• Work task: Please output exactly the lines below, starting at the line that has "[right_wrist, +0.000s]" and ending at the line that has "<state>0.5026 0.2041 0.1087", both included; leave out all pictures and include nothing else.

[Start of Attachment]

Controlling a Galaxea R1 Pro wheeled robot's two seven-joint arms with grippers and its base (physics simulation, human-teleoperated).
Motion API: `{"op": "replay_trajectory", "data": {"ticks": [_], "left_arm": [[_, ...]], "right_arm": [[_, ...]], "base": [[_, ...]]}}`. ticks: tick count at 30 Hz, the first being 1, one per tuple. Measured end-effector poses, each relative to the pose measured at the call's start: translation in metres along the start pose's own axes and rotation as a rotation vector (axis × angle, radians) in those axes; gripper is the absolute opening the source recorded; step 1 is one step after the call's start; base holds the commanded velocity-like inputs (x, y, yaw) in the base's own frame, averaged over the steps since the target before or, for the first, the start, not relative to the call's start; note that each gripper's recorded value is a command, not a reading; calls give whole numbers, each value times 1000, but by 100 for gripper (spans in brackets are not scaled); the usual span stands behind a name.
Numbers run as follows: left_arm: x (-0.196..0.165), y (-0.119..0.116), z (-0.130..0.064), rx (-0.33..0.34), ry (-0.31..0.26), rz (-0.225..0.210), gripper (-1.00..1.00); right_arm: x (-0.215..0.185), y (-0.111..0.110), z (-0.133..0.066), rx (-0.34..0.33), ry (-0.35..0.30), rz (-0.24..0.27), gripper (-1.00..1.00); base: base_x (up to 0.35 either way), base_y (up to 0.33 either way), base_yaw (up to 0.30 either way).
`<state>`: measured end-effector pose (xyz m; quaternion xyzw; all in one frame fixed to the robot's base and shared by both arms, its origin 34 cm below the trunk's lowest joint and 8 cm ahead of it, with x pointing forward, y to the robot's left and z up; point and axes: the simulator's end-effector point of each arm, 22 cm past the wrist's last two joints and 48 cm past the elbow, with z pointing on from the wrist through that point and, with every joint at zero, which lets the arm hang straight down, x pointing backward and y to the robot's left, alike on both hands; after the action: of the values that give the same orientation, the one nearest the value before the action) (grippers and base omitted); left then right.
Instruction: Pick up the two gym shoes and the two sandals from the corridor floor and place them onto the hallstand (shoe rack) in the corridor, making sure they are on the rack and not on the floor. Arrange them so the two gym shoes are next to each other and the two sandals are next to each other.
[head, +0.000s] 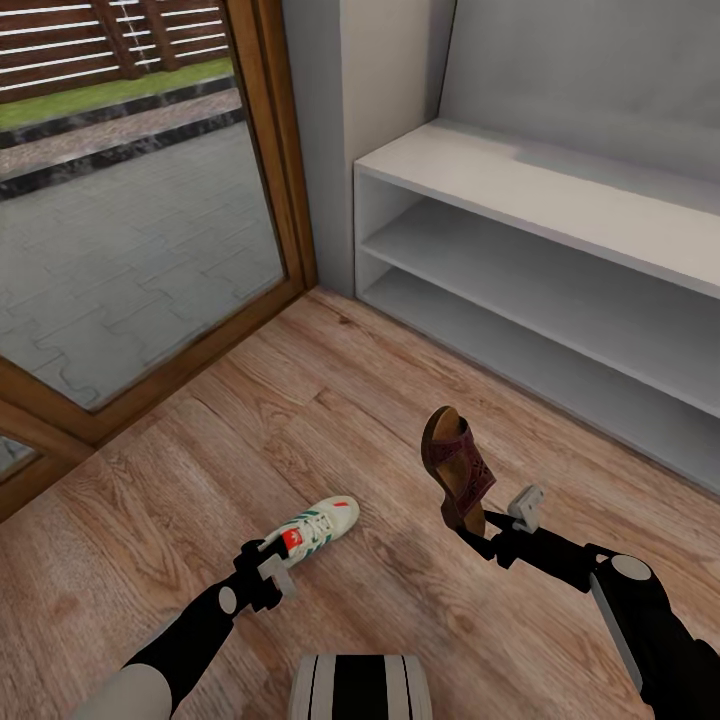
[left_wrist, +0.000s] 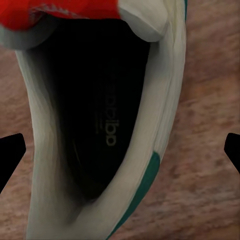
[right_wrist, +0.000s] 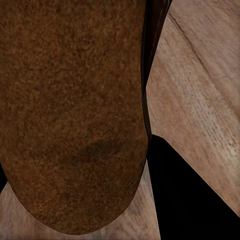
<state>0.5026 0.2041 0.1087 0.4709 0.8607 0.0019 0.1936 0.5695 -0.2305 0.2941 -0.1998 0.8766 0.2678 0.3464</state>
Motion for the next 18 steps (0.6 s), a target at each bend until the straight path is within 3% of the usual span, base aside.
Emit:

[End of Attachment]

• Task result:
[right_wrist, +0.000s] 
<state>0.5026 0.2041 0.1087 0.4709 0.8607 0.0019 0.1936 0.5695 -0.2305 0.2941 -0.1998 0.8766 0.2678 0.3464</state>

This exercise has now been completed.